If users interact with your (modified or unmodified) TunGo over a network (SaaS/hosted), you must provide them the complete corresponding source code of TunGo, including your changes and the scripts used to control compilation and installation.
Independent services that only communicate with TunGo over standard protocols (HTTP/gRPC, queues, etc.) do not have to be open-sourced (unless they are part of a derivative work).
If you need to embed/link TunGo into a proprietary product without sharing source, contact mailto:6stringsohei@gmail.com for a commercial license.
- Run TunGo for personal or commercial use.
- Modify it and keep changes private as long as no users access it over a network.
- Host it as a paid service (SaaS).
- Combine it with separate services via clean network boundaries.

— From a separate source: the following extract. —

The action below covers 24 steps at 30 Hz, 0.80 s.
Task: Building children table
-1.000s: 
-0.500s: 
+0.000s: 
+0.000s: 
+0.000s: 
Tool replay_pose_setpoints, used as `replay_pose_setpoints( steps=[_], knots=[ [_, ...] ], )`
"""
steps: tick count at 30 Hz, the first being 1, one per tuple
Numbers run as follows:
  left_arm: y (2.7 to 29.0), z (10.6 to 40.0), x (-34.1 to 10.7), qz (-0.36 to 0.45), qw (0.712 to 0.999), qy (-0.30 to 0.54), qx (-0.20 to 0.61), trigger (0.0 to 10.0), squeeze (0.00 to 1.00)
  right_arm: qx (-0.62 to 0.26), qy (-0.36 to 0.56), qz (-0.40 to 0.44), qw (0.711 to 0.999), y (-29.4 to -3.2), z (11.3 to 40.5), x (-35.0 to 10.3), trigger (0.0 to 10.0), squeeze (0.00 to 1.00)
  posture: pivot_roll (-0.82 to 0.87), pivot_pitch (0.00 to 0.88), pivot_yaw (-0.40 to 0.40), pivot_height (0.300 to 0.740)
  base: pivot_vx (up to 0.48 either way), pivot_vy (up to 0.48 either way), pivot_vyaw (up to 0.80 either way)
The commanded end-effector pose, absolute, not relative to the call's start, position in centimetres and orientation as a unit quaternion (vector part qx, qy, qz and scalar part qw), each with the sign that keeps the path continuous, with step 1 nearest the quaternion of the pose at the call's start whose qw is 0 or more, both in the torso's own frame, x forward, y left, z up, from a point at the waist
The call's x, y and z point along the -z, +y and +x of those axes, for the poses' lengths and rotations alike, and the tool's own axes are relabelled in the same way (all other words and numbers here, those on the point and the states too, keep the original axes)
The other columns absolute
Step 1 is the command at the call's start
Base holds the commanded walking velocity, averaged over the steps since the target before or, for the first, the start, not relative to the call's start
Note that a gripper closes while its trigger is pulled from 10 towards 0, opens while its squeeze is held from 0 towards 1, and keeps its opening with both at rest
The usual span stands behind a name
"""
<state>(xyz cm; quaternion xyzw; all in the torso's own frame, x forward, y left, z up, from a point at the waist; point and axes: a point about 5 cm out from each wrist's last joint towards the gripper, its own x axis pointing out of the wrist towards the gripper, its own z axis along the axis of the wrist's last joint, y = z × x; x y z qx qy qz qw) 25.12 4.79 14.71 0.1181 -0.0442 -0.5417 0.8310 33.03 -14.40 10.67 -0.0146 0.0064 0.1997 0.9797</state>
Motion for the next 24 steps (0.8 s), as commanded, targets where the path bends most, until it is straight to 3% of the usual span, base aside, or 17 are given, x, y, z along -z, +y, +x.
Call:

- For hosted/SaaS use: offer users a link to download the source of the TunGo version you run, incl. your patches and build/install scripts.
- For binary distribution: ship or offer the source for the distributed TunGo parts.
- Keep copyright notices and the AGPL-3.0 license text.
- Open-source unrelated services, databases, infra, or monitoring—unless they become a derivative work of TunGo.